- **Problem description**: What are the lines below, starting at the line containing "(113, 126) pick tray: 48.2, -4.7, 0.7" and ending at the line containing "Coarse 3-D masks: for"? Write them out exactly, ends included, without pictures.

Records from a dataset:
═══

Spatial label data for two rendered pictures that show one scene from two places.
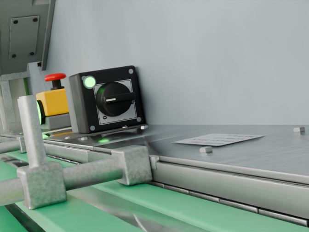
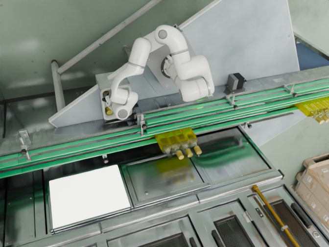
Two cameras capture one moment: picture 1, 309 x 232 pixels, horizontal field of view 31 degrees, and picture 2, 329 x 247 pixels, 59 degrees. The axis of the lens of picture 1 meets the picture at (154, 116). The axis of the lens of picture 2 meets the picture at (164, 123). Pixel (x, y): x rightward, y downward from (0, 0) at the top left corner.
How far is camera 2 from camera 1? 2.38 m
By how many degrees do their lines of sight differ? 88
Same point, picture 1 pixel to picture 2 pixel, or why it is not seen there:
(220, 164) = (295, 82)
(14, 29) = not seen: hidden behind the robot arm
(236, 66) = (267, 70)
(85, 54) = not seen: hidden behind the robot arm
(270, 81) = (271, 71)
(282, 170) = (301, 80)
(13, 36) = not seen: hidden behind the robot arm
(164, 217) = (298, 87)
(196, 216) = (300, 86)
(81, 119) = (240, 86)
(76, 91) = (242, 82)
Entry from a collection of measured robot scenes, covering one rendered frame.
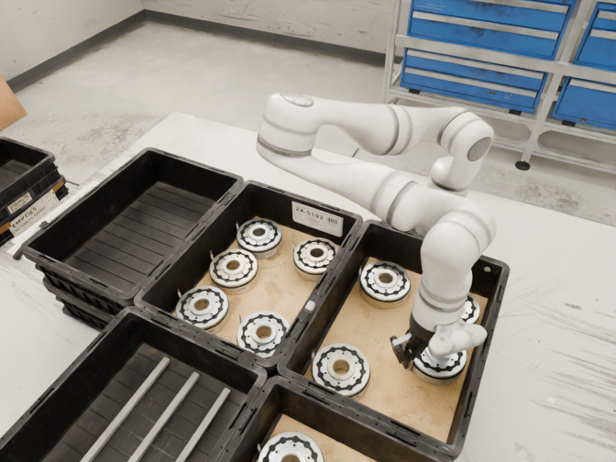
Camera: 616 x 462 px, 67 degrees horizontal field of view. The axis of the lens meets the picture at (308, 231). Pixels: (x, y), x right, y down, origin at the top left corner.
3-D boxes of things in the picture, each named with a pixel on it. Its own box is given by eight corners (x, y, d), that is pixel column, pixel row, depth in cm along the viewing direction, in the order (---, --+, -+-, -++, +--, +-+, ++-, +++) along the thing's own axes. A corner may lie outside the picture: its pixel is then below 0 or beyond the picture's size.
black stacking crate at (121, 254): (159, 181, 127) (148, 148, 119) (251, 214, 117) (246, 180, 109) (41, 284, 102) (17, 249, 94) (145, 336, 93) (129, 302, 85)
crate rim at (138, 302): (248, 185, 111) (247, 177, 109) (365, 224, 101) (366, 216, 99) (132, 310, 86) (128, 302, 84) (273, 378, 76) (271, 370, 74)
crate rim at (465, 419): (366, 225, 101) (367, 216, 99) (508, 271, 91) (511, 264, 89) (273, 378, 76) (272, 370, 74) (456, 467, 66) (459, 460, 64)
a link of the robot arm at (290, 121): (258, 82, 72) (380, 94, 86) (246, 138, 77) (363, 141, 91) (285, 107, 66) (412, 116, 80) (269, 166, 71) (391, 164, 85)
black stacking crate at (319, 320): (363, 255, 107) (367, 219, 99) (494, 302, 98) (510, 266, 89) (278, 403, 83) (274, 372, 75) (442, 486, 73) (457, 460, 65)
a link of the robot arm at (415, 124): (376, 93, 85) (406, 121, 79) (471, 103, 100) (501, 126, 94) (357, 137, 90) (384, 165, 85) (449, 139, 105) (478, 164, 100)
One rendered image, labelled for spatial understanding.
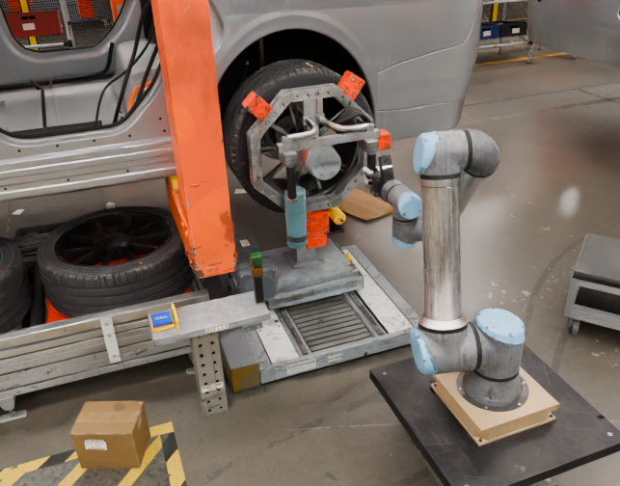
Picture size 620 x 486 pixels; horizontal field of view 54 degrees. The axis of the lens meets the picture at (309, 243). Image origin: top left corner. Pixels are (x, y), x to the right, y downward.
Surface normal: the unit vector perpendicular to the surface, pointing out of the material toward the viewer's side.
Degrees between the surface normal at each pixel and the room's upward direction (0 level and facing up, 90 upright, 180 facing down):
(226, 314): 0
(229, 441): 0
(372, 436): 0
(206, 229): 90
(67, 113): 55
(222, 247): 90
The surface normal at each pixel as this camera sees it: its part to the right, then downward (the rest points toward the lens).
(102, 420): -0.03, -0.87
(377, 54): 0.34, 0.45
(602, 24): -0.89, 0.23
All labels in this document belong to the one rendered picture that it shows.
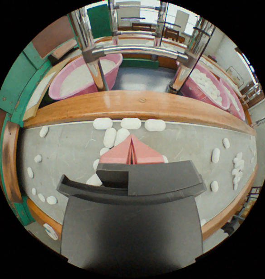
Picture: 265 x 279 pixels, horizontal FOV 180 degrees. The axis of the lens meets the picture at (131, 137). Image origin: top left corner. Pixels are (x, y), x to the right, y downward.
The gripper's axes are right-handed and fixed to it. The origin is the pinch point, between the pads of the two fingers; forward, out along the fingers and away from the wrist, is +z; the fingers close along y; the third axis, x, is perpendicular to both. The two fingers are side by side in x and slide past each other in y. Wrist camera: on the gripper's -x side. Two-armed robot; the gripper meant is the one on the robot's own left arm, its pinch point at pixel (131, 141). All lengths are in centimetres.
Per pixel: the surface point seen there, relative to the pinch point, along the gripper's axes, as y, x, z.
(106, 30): 58, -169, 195
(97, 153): 5.9, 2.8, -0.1
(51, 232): 24.9, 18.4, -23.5
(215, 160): -18.5, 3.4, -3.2
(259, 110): -487, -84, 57
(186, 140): -11.0, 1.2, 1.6
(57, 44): 47, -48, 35
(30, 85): 46, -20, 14
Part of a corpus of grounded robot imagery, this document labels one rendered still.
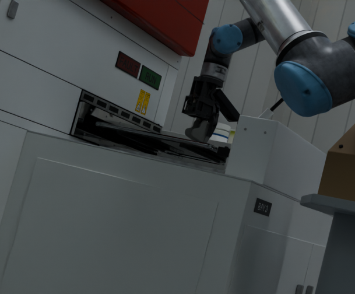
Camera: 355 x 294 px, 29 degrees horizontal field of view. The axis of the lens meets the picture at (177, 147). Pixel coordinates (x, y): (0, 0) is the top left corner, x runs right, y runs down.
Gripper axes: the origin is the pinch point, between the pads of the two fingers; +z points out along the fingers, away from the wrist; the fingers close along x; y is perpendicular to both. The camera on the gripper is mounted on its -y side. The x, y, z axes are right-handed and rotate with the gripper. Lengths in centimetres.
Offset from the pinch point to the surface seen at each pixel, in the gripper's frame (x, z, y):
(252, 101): -159, -56, -135
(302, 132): -138, -45, -161
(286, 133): 49, -3, 12
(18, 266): 8, 41, 47
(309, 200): 67, 11, 17
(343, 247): 70, 18, 9
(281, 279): 41, 28, -5
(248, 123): 46, -3, 20
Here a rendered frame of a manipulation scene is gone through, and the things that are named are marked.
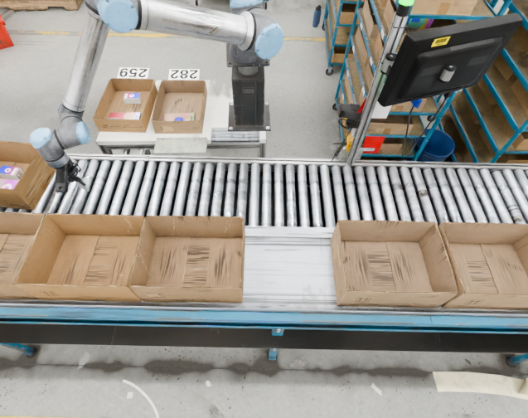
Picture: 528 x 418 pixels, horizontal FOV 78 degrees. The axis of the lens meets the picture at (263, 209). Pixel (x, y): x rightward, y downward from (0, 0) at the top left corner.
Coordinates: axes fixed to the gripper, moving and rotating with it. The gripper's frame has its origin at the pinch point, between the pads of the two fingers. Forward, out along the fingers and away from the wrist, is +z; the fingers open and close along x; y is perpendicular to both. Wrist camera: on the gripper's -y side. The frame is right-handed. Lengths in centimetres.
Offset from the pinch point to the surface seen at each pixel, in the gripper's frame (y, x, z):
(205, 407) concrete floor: -89, -64, 80
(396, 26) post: 27, -142, -71
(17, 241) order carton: -33.1, 10.9, -8.1
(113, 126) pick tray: 48.2, -4.7, 0.7
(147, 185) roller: 9.0, -31.7, 5.4
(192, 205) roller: -3, -58, 5
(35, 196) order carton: -2.6, 20.9, 1.3
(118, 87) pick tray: 86, 3, 2
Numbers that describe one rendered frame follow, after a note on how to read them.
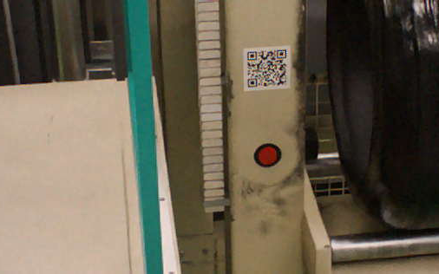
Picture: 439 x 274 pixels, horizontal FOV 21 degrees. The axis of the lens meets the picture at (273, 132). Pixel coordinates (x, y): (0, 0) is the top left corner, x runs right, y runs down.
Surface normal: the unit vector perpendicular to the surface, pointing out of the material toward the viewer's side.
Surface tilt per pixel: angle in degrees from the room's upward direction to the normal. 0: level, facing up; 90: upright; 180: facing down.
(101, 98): 0
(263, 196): 90
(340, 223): 0
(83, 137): 0
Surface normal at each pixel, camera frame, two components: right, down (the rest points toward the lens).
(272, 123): 0.15, 0.48
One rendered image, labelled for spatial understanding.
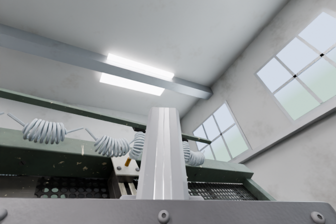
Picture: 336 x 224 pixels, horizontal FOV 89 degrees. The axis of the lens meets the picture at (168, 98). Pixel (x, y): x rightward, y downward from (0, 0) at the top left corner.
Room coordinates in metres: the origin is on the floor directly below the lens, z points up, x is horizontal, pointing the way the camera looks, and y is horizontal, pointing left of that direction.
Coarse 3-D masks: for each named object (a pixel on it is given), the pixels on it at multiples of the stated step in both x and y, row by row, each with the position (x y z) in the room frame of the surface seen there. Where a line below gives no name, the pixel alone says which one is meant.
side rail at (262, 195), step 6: (246, 180) 1.37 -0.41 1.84; (252, 180) 1.41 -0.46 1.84; (246, 186) 1.39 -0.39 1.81; (252, 186) 1.36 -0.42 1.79; (258, 186) 1.38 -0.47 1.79; (252, 192) 1.37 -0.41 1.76; (258, 192) 1.34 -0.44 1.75; (264, 192) 1.35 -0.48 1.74; (258, 198) 1.36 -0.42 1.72; (264, 198) 1.33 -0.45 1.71; (270, 198) 1.33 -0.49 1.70
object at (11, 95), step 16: (0, 96) 0.27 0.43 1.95; (16, 96) 0.29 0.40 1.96; (32, 96) 0.31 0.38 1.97; (0, 112) 0.30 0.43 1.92; (80, 112) 0.41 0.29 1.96; (96, 112) 0.44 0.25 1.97; (32, 128) 0.34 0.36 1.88; (48, 128) 0.36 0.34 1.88; (64, 128) 0.40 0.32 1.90; (80, 128) 0.44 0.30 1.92; (144, 128) 0.59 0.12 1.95; (96, 144) 0.50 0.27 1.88; (112, 144) 0.49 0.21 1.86; (128, 144) 0.54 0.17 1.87; (192, 160) 0.84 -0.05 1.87
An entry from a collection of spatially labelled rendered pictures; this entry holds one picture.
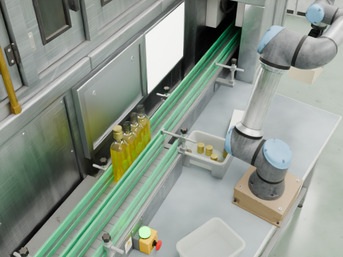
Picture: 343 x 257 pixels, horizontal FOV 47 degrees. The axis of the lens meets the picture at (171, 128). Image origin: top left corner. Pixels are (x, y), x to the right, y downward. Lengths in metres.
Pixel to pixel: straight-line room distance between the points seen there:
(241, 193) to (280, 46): 0.62
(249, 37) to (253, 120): 0.88
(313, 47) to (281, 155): 0.41
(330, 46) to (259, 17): 0.85
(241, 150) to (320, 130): 0.74
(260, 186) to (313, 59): 0.54
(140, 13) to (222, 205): 0.89
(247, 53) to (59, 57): 1.30
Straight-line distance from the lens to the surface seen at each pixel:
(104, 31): 1.54
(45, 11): 1.31
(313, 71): 1.97
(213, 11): 2.49
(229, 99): 2.33
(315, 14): 1.81
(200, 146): 1.91
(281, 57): 1.46
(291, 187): 1.76
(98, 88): 1.54
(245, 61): 2.42
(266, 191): 1.66
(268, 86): 1.50
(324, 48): 1.47
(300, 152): 2.06
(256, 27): 2.30
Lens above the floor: 2.11
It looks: 40 degrees down
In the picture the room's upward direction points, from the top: straight up
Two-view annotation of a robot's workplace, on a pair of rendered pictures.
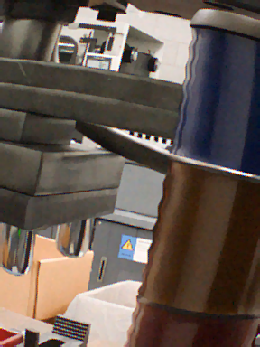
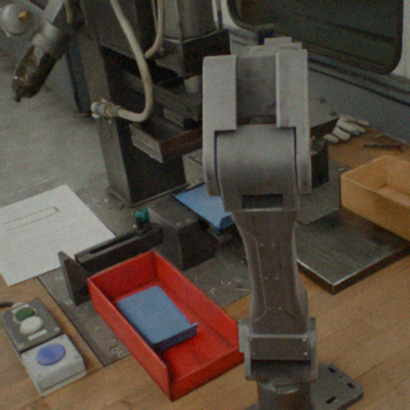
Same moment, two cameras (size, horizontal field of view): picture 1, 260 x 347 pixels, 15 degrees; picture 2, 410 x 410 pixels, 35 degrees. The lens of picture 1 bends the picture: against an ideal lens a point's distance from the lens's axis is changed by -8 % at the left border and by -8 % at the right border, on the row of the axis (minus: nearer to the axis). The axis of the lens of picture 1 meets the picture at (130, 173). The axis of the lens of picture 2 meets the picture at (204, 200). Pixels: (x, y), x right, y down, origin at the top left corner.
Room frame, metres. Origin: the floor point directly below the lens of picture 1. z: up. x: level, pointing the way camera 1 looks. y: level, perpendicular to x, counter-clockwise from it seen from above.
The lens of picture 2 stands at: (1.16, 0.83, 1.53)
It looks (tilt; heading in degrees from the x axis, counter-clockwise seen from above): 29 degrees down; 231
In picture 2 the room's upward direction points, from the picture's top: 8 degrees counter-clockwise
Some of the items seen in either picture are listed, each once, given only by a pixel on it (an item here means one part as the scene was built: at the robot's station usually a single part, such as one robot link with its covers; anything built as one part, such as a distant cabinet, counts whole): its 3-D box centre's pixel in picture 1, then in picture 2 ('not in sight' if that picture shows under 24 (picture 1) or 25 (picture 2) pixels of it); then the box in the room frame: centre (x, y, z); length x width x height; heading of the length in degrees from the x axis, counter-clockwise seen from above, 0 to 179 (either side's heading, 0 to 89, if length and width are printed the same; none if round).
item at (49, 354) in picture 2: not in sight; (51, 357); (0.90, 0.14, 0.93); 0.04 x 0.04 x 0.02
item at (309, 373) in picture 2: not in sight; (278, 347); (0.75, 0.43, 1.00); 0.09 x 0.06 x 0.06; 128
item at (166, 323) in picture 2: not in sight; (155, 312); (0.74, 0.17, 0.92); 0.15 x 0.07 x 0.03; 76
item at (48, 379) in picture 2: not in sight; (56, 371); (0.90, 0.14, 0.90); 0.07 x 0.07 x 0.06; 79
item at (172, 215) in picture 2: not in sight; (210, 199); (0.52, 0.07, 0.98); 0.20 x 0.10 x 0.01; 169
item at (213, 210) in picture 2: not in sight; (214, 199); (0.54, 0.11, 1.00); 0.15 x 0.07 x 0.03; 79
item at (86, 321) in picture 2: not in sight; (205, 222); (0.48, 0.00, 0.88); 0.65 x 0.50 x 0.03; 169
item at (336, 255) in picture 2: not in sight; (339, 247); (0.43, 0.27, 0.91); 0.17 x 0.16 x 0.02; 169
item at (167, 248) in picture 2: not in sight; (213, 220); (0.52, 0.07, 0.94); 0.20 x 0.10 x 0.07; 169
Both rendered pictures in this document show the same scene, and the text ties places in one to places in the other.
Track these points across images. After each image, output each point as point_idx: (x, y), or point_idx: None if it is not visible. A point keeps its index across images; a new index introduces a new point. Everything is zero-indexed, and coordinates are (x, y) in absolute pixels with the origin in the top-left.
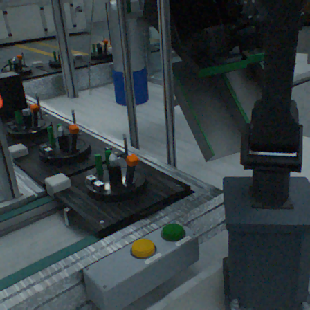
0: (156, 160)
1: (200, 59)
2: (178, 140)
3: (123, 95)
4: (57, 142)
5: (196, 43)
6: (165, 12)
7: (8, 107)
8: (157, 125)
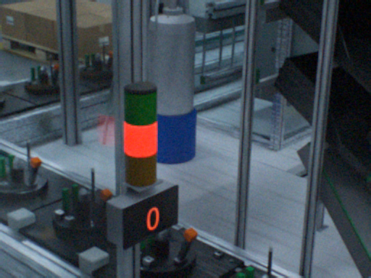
0: (288, 272)
1: (359, 153)
2: (272, 228)
3: (164, 149)
4: (147, 245)
5: (348, 130)
6: (324, 100)
7: (162, 225)
8: (230, 201)
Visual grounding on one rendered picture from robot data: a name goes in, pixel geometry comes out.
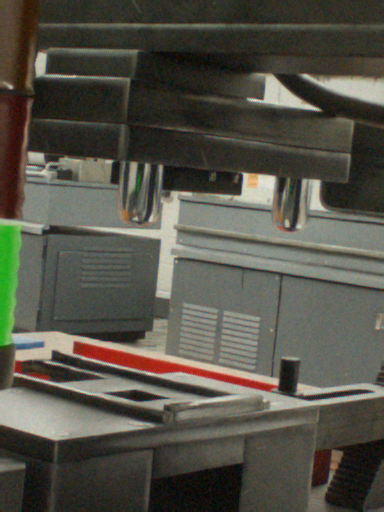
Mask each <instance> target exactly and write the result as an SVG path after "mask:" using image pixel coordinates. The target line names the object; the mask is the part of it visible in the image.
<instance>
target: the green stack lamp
mask: <svg viewBox="0 0 384 512"><path fill-rule="evenodd" d="M23 225H24V223H20V222H15V221H9V220H2V219H0V346H3V345H8V344H11V343H12V342H13V338H12V328H13V325H14V322H15V321H14V315H13V311H14V307H15V305H16V297H15V290H16V288H17V285H18V280H17V274H16V273H17V270H18V267H19V264H20V263H19V257H18V252H19V249H20V246H22V239H20V232H22V228H23Z"/></svg>
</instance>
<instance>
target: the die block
mask: <svg viewBox="0 0 384 512"><path fill-rule="evenodd" d="M316 433H317V423H316V422H315V423H309V424H301V425H295V426H289V427H282V428H275V429H269V430H262V431H256V432H249V433H242V434H236V435H229V436H222V438H216V439H209V440H203V441H196V442H189V443H183V444H177V445H169V446H163V447H156V448H149V449H143V450H136V451H130V452H123V453H116V454H110V455H103V456H96V457H90V458H83V459H77V460H70V461H63V463H57V464H53V463H50V461H46V460H42V459H39V458H36V457H33V456H29V455H26V454H23V453H19V452H16V451H12V450H9V449H6V448H3V447H0V455H3V456H7V457H10V458H13V459H16V460H19V461H24V463H26V470H25V481H24V493H23V505H22V512H309V503H310V494H311V483H312V473H313V464H314V453H315V444H316Z"/></svg>
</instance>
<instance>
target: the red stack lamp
mask: <svg viewBox="0 0 384 512"><path fill-rule="evenodd" d="M33 103H34V99H32V98H28V97H22V96H14V95H7V94H0V219H24V213H23V207H24V203H25V200H26V195H25V186H26V183H27V180H28V177H27V171H26V168H27V165H28V162H29V153H28V147H29V144H30V141H31V136H30V126H31V123H32V120H33V118H32V112H31V109H32V106H33Z"/></svg>
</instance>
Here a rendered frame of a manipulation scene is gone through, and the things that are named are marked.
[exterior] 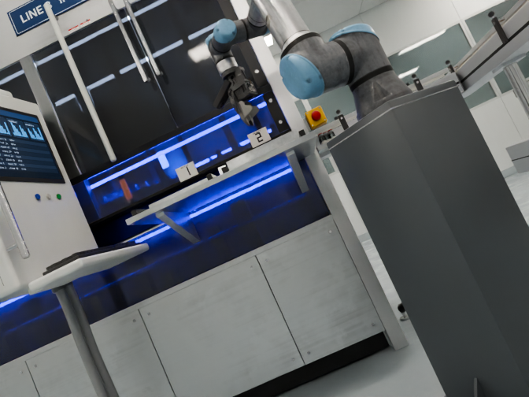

═══

- **Written response**:
(113, 126) pick tray: 48.2, -4.7, 0.7
(147, 185) roller: 9.0, -31.7, 5.4
(192, 205) roller: -3, -58, 5
(35, 196) order carton: -2.6, 20.9, 1.3
(118, 87) pick tray: 86, 3, 2
Numbers that describe one rendered frame follow, after a note on how to read them.
Picture: 439 x 274 pixels, horizontal FOV 21 degrees. The axis of the lens meets the picture at (273, 132). Pixel coordinates (x, y): (0, 0) is the top left corner, x runs right, y runs down.
Surface normal: the unit vector perpendicular to the surface, pointing out of the material toward the viewer's side.
Surface tilt per pixel: angle in degrees from the room's upward direction to the normal. 0: level, facing up; 90: upright; 180: facing down.
(101, 98): 0
(263, 196): 90
(340, 223): 0
(83, 137): 0
Surface normal at each pixel, camera frame, two components: right, down (the rest points toward the lens).
(272, 123): 0.15, 0.48
One rendered image, labelled for spatial understanding.
Picture: 336 x 224 pixels, horizontal FOV 89 degrees. The axis of the lens meets the picture at (168, 98). Pixel (x, y): x rightward, y downward from (0, 0) at the top left corner.
Room coordinates in metres: the origin is on the floor directly below the lens, z points up, x is horizontal, pointing the way the camera looks, and y is horizontal, pointing left of that direction.
Coarse 3-D masks: for each named object (a pixel on it is given), the pixels on it at multiples of the stated step in both x and y, row by row, each with the position (x y z) in the room frame of the surface seen there. Where a line below gives no name, the pixel alone says which one is meant.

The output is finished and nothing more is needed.